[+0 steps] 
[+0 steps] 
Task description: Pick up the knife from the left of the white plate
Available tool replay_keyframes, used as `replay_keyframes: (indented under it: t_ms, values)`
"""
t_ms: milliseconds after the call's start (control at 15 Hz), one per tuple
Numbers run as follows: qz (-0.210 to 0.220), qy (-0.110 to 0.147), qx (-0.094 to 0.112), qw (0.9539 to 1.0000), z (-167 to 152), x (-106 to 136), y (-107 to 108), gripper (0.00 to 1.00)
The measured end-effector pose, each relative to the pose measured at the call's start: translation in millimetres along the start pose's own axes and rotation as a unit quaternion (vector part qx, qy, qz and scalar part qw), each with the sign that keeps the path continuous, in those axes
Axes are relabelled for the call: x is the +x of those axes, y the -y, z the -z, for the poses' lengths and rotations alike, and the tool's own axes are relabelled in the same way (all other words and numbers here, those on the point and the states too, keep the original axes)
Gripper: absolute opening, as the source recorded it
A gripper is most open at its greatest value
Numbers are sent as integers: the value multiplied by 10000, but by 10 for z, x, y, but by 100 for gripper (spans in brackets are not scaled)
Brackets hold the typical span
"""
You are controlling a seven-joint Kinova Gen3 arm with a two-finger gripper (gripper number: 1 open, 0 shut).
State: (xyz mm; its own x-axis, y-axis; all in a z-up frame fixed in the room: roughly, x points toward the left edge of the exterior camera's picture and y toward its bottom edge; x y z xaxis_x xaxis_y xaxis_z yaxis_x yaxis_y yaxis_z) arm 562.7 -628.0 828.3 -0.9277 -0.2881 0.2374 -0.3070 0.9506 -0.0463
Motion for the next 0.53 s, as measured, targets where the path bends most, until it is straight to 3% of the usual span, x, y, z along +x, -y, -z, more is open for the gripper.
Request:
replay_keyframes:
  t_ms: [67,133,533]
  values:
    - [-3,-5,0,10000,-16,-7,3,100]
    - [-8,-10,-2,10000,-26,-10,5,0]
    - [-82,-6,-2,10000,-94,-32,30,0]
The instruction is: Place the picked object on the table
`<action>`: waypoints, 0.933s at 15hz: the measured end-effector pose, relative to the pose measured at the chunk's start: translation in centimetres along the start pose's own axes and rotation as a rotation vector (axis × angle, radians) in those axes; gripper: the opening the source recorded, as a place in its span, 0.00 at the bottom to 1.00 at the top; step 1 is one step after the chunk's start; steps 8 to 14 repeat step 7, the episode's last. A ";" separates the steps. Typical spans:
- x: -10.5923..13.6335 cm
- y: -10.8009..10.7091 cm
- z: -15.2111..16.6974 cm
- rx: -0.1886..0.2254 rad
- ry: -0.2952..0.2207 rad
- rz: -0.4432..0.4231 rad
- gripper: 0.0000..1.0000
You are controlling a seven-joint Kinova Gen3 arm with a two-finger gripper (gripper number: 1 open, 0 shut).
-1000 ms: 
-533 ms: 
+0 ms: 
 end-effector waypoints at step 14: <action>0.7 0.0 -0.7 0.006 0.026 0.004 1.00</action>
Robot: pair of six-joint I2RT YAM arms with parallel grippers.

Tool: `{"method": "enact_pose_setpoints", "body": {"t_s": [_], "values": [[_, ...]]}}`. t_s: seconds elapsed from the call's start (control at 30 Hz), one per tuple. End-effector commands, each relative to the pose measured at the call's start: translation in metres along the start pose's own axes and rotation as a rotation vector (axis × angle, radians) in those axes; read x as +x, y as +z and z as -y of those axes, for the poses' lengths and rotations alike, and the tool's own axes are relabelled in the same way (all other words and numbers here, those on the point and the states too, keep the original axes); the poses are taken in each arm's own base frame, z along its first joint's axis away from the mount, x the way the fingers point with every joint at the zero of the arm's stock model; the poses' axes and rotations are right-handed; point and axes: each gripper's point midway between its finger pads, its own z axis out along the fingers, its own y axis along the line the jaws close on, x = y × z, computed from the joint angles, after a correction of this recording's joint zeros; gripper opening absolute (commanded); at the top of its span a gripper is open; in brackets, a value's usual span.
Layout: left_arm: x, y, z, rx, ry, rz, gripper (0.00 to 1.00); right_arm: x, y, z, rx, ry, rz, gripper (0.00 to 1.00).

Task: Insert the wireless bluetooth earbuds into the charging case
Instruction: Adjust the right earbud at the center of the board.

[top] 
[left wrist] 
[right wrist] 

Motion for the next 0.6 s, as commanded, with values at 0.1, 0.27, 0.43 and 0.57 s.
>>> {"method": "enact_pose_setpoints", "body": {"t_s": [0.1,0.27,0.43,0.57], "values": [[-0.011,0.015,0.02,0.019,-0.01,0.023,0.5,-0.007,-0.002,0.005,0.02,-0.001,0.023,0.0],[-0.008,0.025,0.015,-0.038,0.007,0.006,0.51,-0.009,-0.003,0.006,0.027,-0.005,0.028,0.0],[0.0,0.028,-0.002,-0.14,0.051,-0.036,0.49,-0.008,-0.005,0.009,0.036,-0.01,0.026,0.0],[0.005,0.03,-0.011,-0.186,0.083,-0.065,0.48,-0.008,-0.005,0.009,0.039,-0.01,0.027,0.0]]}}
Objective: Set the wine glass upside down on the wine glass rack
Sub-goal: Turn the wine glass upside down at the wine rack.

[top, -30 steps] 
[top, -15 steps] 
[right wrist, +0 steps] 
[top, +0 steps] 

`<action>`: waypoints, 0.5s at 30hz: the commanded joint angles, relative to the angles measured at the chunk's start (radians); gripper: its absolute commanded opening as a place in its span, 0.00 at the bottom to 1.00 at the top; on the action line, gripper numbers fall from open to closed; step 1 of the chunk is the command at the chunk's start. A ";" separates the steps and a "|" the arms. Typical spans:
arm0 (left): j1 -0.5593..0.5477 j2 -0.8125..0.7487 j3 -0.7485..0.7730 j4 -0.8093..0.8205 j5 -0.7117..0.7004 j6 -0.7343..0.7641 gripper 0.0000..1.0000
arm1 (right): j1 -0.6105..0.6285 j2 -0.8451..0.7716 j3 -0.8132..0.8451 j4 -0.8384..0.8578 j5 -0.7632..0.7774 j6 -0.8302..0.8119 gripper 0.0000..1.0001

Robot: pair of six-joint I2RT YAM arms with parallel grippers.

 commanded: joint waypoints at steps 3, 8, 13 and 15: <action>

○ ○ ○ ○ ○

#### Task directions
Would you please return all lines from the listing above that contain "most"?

#### Task result
A gripper is most open at its greatest value
Motion for the next 0.53 s, as measured, targets where the path bends most, until it is straight to 3% of the usual span, x, y, z along +x, -y, -z, more is open for the gripper.

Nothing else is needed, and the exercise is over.